Exercise prompt
Repeat all of the data below word for word, keeping no images.

----------

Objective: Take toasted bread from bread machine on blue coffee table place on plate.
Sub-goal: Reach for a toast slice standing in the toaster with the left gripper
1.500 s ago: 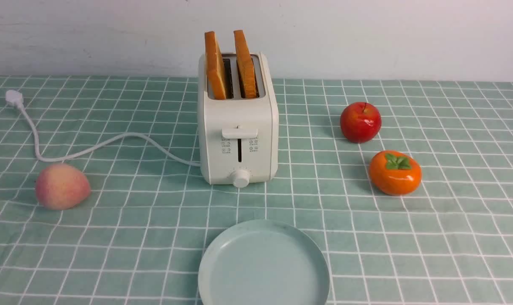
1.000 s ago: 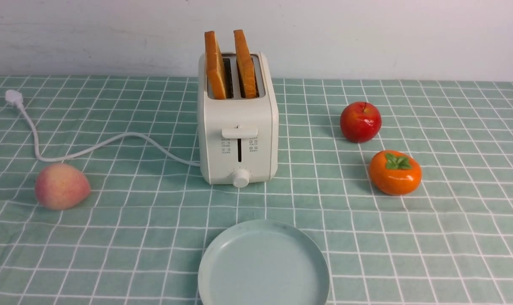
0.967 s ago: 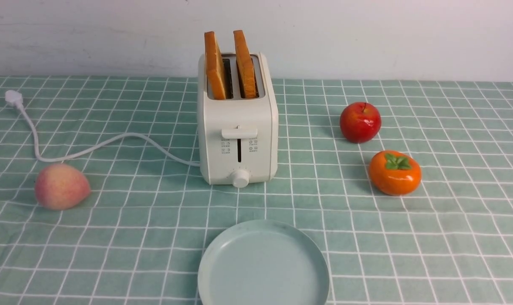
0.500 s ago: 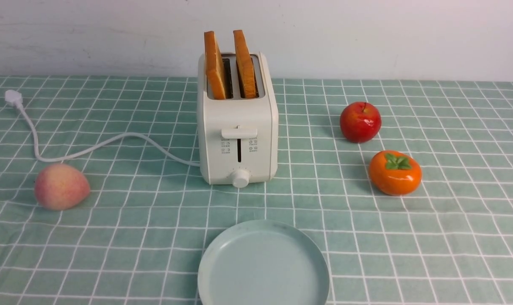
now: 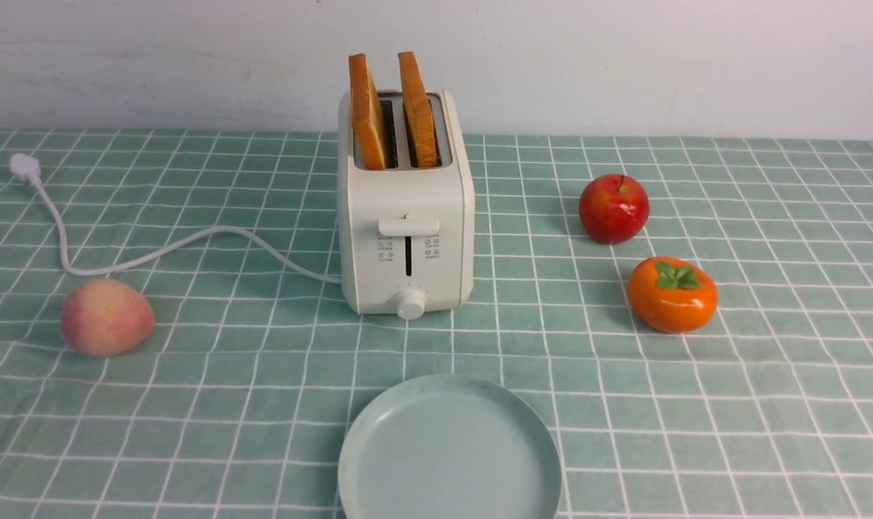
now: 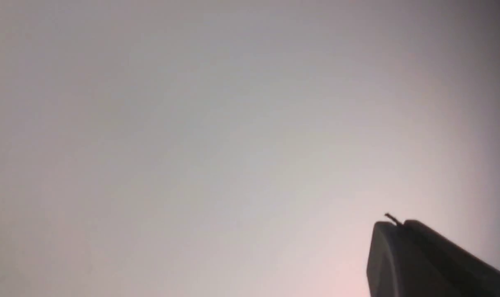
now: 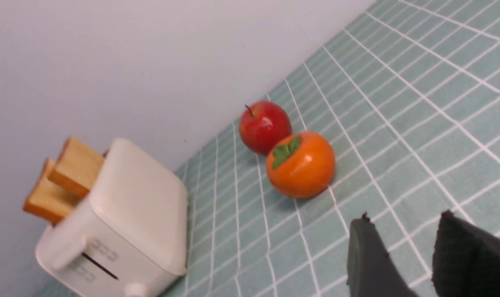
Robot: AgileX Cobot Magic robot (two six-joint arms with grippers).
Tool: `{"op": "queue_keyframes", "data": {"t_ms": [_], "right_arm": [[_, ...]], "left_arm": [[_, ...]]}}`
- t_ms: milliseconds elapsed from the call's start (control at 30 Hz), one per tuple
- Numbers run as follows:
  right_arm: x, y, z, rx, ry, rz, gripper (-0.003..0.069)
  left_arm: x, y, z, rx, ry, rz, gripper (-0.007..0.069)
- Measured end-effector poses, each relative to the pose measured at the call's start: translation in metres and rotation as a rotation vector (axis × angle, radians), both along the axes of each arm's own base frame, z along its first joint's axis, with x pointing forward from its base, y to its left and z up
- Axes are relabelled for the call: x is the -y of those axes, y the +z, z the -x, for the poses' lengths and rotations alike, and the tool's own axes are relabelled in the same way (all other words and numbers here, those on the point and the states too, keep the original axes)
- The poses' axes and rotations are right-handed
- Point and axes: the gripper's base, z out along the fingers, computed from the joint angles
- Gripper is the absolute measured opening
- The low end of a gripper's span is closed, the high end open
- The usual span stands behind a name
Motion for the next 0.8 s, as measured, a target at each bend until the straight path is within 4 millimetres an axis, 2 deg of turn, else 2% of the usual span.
{"op": "queue_keyframes", "data": {"t_ms": [67,133,233,367,567,667,767,800], "right_arm": [[0.000,0.001,0.000,0.007,-0.003,-0.006,0.0240],[0.000,0.001,0.000,0.012,-0.005,-0.009,0.0240],[0.001,0.001,0.000,0.015,-0.006,-0.009,0.0240],[0.001,0.002,0.000,0.017,-0.007,-0.013,0.0240],[-0.003,0.008,0.002,-0.013,0.031,-0.046,0.0237],[-0.008,0.027,0.007,-0.024,0.080,-0.009,0.0207],[-0.013,0.069,0.011,-0.119,0.154,0.087,0.0070],[-0.014,0.072,0.012,-0.118,0.157,0.095,0.0060]], "left_arm": [[0.014,0.012,-0.032,-0.285,-0.097,-0.129,-0.0014],[0.024,0.008,-0.058,-0.502,-0.169,-0.225,-0.0014],[0.036,-0.014,-0.100,-0.825,-0.283,-0.350,-0.0014],[0.045,-0.051,-0.141,-1.095,-0.411,-0.462,-0.0014],[0.055,-0.068,-0.166,-1.114,-0.531,-0.518,-0.0014],[0.058,-0.067,-0.174,-1.078,-0.545,-0.514,-0.0014],[0.061,-0.055,-0.191,-1.042,-0.554,-0.544,-0.0014],[0.061,-0.056,-0.192,-1.048,-0.557,-0.544,-0.0014]]}}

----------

Written solution
Objective: Take toasted bread from bread machine on blue coffee table place on plate.
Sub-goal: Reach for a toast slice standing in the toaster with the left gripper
1.500 s ago: 
1.000 s ago: 
0.967 s ago: 
0.500 s ago: 
now: 
now: 
now: 
Robot: AgileX Cobot Magic robot (two six-joint arms with grippers).
Tool: `{"op": "queue_keyframes", "data": {"t_ms": [_], "right_arm": [[_, ...]], "left_arm": [[_, ...]]}}`
- t_ms: milliseconds elapsed from the call's start (control at 30 Hz), one per tuple
- Numbers run as follows:
  right_arm: x, y, z, rx, ry, rz, gripper (-0.003..0.069)
  left_arm: x, y, z, rx, ry, rz, gripper (-0.007..0.069)
- Measured end-effector poses, each relative to the pose measured at the call's start: translation in metres and rotation as a rotation vector (axis × angle, radians), both along the axes of each arm's own base frame, z along its first joint's axis, with x pointing forward from its base, y to its left and z up
- Axes are relabelled for the call: x is the -y of those axes, y the +z, z the -x, for the poses' lengths and rotations alike, and the tool's own axes are relabelled in the same way (all other words and numbers here, those on the point and the states too, keep the original axes)
- The poses' axes and rotations are right-handed
- Point and axes: the gripper's base, z out along the fingers, computed from the joint angles
- Gripper is the absolute measured opening
- The low end of a gripper's span is closed, the high end open
- The usual span stands behind a name
Motion for the next 0.8 s, as measured, a target at each bend until the straight path is within 4 millimetres an axis, 2 deg of turn, else 2% of the usual span.
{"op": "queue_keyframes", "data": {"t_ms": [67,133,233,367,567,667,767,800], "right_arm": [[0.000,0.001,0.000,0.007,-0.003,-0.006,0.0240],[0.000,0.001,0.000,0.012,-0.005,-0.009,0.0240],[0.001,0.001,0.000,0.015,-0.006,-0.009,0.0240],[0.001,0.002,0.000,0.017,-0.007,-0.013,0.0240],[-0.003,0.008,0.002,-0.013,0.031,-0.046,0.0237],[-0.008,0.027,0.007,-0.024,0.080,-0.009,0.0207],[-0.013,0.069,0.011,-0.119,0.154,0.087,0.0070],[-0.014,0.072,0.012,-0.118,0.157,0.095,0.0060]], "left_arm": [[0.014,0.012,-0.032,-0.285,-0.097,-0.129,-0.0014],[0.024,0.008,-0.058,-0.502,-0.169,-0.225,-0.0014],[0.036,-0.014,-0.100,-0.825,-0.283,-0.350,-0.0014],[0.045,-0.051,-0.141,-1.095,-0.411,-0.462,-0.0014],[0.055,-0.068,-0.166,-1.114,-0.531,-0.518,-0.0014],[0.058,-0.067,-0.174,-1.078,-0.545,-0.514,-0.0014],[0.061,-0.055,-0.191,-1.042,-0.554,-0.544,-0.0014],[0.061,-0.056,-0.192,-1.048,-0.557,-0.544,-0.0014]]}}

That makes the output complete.